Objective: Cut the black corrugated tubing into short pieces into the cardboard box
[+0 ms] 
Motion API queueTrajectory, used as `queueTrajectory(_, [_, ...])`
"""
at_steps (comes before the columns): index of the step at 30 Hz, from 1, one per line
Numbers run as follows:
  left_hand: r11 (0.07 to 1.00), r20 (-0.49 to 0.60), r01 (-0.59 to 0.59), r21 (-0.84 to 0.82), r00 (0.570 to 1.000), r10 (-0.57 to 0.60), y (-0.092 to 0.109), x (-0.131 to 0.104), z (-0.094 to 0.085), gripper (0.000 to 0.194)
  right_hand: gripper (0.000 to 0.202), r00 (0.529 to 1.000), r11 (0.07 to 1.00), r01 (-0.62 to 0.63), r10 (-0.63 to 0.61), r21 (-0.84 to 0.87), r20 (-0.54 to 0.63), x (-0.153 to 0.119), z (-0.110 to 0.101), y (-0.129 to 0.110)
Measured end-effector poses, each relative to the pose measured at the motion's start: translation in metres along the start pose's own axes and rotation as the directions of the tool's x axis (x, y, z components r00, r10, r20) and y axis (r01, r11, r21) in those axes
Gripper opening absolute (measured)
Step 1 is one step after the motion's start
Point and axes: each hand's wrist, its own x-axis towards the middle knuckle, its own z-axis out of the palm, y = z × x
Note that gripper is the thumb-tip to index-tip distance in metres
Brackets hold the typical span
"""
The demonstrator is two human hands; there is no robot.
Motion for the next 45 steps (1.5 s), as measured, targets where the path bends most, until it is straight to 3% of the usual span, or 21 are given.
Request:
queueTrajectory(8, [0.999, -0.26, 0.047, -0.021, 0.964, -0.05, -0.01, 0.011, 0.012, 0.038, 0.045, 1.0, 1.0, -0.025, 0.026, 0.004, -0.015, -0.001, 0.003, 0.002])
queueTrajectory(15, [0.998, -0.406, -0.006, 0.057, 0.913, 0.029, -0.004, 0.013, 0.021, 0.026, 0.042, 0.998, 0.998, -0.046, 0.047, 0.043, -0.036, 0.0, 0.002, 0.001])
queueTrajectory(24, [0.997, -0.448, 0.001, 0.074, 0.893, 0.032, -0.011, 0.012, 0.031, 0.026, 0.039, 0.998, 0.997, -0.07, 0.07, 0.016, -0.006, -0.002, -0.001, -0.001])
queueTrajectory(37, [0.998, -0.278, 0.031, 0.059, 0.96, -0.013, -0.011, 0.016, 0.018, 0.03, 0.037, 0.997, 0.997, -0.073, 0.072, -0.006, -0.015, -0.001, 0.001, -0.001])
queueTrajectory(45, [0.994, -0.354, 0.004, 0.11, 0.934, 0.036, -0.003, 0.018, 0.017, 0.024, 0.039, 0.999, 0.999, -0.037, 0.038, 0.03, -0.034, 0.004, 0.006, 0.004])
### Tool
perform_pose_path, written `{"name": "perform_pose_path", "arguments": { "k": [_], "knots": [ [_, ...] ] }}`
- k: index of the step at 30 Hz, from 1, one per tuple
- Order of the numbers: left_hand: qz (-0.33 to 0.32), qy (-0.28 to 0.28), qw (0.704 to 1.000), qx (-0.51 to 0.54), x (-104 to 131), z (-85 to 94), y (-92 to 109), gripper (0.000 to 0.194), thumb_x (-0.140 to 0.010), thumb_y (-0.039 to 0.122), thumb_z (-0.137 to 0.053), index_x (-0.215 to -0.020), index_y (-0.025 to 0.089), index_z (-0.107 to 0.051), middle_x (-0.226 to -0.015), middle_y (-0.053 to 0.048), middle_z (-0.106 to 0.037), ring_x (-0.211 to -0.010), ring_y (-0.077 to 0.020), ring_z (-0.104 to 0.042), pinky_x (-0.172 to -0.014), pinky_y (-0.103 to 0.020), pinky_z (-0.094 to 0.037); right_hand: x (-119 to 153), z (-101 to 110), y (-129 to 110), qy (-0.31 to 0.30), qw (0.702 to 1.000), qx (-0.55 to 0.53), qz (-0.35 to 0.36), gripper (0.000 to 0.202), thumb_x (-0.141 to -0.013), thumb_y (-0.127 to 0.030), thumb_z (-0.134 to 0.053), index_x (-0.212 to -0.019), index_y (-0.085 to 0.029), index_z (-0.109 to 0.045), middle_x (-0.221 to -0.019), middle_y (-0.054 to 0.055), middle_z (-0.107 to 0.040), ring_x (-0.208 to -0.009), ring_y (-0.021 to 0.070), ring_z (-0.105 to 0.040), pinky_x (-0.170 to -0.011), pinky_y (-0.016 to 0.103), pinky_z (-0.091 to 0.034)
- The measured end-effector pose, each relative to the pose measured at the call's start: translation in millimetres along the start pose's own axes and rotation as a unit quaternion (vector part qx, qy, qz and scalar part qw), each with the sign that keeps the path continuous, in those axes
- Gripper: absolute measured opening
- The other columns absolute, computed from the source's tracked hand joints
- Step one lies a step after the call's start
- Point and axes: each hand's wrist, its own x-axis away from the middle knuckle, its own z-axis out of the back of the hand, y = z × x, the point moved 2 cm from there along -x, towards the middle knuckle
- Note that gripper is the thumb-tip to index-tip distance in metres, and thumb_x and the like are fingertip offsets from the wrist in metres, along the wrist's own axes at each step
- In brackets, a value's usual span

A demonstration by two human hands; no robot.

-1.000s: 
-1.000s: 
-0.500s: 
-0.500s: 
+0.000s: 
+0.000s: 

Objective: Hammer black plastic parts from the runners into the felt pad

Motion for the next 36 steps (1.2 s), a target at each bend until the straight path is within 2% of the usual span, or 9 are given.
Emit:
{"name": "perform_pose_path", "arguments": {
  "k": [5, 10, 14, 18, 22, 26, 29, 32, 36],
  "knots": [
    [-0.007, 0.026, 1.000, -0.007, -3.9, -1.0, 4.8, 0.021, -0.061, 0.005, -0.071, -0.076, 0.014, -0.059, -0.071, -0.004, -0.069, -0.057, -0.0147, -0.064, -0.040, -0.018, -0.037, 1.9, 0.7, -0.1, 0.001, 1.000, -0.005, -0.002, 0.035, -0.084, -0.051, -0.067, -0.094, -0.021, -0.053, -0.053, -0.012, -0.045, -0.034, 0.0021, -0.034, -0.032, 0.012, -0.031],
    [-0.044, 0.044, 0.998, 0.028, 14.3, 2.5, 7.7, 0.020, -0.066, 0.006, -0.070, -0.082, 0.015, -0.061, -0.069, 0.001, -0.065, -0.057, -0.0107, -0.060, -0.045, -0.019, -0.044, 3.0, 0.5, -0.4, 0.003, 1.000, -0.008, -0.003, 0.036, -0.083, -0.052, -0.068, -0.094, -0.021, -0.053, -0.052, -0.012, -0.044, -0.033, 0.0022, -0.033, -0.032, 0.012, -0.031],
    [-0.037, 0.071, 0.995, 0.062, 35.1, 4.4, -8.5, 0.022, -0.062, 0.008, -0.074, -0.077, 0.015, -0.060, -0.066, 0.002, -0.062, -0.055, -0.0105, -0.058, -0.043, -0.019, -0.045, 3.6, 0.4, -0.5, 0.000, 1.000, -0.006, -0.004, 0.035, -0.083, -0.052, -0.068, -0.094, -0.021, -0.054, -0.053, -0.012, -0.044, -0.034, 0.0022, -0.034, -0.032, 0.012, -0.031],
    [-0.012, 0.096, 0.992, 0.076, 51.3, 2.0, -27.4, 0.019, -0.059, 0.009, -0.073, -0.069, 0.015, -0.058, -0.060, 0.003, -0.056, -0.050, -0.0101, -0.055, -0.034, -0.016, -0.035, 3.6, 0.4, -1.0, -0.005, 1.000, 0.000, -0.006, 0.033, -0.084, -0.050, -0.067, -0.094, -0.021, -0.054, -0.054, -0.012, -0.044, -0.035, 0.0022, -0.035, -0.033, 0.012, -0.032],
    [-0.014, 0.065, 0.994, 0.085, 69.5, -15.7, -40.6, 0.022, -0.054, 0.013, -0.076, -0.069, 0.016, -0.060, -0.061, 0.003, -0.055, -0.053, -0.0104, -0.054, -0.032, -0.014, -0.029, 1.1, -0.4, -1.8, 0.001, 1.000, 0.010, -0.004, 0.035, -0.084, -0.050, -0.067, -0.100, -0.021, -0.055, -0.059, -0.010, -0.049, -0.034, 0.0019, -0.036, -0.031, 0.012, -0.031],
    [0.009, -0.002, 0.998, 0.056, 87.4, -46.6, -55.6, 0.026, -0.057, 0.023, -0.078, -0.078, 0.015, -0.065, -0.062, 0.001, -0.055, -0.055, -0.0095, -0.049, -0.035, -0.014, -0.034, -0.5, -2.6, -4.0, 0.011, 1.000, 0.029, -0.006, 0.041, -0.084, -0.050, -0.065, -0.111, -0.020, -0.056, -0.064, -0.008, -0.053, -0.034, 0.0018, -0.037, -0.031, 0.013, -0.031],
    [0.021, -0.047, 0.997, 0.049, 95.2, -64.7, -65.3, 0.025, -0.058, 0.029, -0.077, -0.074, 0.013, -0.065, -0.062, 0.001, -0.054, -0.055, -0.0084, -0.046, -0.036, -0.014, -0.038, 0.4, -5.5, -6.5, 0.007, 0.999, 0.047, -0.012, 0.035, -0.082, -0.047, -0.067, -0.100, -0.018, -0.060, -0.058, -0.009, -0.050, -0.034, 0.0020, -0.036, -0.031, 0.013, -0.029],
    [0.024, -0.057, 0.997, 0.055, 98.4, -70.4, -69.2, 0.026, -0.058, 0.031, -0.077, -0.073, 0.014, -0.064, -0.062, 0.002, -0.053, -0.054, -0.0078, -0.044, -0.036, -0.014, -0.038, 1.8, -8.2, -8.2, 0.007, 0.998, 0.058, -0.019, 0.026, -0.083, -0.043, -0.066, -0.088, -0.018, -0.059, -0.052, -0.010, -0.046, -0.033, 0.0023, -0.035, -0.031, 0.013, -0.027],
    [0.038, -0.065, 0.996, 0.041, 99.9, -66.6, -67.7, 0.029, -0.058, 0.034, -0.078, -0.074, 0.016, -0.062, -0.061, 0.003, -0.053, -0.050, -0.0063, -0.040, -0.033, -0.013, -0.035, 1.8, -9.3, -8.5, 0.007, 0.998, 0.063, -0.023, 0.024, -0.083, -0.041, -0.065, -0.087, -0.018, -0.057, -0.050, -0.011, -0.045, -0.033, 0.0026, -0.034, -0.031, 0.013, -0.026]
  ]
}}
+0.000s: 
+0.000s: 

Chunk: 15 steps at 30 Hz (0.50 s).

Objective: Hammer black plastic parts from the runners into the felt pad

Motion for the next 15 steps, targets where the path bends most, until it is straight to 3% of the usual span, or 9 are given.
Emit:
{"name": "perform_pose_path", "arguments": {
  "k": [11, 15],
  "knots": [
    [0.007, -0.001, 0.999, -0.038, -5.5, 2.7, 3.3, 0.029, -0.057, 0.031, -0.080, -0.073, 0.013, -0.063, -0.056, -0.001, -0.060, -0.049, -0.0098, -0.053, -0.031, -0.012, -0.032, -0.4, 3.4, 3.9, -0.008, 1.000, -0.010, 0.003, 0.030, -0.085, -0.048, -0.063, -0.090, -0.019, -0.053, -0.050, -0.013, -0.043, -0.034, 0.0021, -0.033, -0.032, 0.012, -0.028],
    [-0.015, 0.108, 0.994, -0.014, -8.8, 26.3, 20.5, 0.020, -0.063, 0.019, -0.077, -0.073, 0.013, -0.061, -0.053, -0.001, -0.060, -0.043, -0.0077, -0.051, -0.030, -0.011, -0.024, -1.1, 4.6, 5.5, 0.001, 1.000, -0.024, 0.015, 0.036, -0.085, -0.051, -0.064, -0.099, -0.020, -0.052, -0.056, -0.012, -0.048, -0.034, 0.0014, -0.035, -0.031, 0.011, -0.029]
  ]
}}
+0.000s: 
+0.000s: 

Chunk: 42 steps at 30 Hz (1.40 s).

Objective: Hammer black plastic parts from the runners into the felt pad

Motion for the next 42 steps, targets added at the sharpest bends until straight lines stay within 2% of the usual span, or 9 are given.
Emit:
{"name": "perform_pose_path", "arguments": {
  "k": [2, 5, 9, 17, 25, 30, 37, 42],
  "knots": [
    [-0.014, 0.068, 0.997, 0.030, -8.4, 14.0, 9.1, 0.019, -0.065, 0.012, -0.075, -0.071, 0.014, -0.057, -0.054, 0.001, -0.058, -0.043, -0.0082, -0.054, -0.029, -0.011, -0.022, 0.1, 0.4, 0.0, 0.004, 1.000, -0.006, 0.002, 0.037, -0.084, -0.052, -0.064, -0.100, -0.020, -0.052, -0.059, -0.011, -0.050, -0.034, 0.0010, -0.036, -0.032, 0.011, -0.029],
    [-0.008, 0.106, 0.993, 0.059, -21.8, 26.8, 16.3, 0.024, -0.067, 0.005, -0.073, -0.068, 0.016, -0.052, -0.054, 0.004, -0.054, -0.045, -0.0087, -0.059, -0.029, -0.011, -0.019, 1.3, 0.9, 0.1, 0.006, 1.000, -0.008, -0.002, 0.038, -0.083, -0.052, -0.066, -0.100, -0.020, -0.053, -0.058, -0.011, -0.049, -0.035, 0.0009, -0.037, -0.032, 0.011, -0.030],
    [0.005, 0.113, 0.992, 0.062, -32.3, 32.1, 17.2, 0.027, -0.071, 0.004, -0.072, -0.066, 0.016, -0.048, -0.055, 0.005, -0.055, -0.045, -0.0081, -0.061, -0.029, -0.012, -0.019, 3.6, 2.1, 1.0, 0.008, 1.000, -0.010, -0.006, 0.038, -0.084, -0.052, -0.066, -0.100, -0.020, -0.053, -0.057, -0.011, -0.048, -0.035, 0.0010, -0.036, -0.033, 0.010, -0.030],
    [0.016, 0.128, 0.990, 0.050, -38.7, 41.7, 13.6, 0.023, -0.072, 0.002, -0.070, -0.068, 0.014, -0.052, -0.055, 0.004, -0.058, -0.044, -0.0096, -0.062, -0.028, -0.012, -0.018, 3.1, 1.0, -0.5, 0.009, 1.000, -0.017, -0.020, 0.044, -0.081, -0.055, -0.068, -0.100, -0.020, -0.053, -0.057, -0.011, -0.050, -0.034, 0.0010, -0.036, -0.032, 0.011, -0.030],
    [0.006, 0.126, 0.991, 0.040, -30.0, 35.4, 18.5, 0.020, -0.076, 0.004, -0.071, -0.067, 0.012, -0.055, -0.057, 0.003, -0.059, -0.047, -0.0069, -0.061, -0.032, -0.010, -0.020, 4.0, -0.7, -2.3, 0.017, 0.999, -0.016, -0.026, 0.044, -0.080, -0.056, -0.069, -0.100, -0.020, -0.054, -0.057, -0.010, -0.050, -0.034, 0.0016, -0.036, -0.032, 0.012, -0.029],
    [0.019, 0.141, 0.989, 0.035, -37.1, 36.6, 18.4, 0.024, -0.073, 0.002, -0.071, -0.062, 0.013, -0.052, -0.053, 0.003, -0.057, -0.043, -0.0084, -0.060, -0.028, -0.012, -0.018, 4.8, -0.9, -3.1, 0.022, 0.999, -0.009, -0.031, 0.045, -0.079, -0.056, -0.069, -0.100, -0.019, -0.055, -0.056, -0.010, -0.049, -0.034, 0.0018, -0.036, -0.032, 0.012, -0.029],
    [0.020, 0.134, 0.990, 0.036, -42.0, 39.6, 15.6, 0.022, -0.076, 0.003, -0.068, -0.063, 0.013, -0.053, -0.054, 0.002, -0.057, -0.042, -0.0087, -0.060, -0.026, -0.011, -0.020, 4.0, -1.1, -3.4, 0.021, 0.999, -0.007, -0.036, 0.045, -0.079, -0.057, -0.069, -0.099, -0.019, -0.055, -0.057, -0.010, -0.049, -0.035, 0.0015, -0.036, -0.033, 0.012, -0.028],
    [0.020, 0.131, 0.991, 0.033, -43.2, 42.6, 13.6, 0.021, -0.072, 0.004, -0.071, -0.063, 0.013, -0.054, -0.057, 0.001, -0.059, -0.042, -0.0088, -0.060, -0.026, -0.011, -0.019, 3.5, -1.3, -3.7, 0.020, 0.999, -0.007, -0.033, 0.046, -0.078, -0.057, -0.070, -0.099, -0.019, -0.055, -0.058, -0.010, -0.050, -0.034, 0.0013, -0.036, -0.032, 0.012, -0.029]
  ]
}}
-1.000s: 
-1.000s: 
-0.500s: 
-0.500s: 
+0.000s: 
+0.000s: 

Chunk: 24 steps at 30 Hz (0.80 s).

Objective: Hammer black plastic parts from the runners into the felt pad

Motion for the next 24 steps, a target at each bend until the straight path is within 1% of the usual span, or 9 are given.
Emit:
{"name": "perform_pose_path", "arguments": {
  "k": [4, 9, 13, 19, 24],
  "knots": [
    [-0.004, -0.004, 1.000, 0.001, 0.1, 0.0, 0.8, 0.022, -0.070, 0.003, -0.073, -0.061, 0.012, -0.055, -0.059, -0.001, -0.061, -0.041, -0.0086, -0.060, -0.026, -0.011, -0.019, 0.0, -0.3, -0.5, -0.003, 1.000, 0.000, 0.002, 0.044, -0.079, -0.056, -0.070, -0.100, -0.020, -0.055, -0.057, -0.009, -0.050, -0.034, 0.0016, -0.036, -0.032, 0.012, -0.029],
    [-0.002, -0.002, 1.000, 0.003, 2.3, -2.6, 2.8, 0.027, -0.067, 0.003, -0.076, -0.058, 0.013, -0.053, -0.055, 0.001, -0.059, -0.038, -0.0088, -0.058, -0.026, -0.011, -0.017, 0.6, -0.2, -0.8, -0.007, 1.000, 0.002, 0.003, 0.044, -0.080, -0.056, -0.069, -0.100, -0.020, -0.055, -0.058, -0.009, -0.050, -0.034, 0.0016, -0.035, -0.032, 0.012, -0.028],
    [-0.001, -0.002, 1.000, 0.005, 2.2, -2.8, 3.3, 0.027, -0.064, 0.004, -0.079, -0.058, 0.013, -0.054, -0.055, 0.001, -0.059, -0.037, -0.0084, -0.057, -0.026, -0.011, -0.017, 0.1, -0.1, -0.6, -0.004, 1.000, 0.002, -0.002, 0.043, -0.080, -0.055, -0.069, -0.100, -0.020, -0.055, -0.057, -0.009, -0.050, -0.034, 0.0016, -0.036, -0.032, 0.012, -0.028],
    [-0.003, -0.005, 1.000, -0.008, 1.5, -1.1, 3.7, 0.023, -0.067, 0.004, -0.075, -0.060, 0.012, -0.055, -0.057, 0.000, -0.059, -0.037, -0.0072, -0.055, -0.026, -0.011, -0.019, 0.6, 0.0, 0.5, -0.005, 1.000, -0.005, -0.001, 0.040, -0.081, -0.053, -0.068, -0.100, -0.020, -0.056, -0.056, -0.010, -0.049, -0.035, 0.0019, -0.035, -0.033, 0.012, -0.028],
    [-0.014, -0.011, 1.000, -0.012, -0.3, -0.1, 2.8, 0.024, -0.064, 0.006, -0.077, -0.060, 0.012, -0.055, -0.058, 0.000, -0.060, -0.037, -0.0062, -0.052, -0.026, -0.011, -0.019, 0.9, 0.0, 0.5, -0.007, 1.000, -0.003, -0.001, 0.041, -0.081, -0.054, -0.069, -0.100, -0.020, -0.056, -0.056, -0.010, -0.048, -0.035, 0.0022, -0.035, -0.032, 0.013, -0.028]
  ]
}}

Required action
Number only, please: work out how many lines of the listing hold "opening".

Reply
2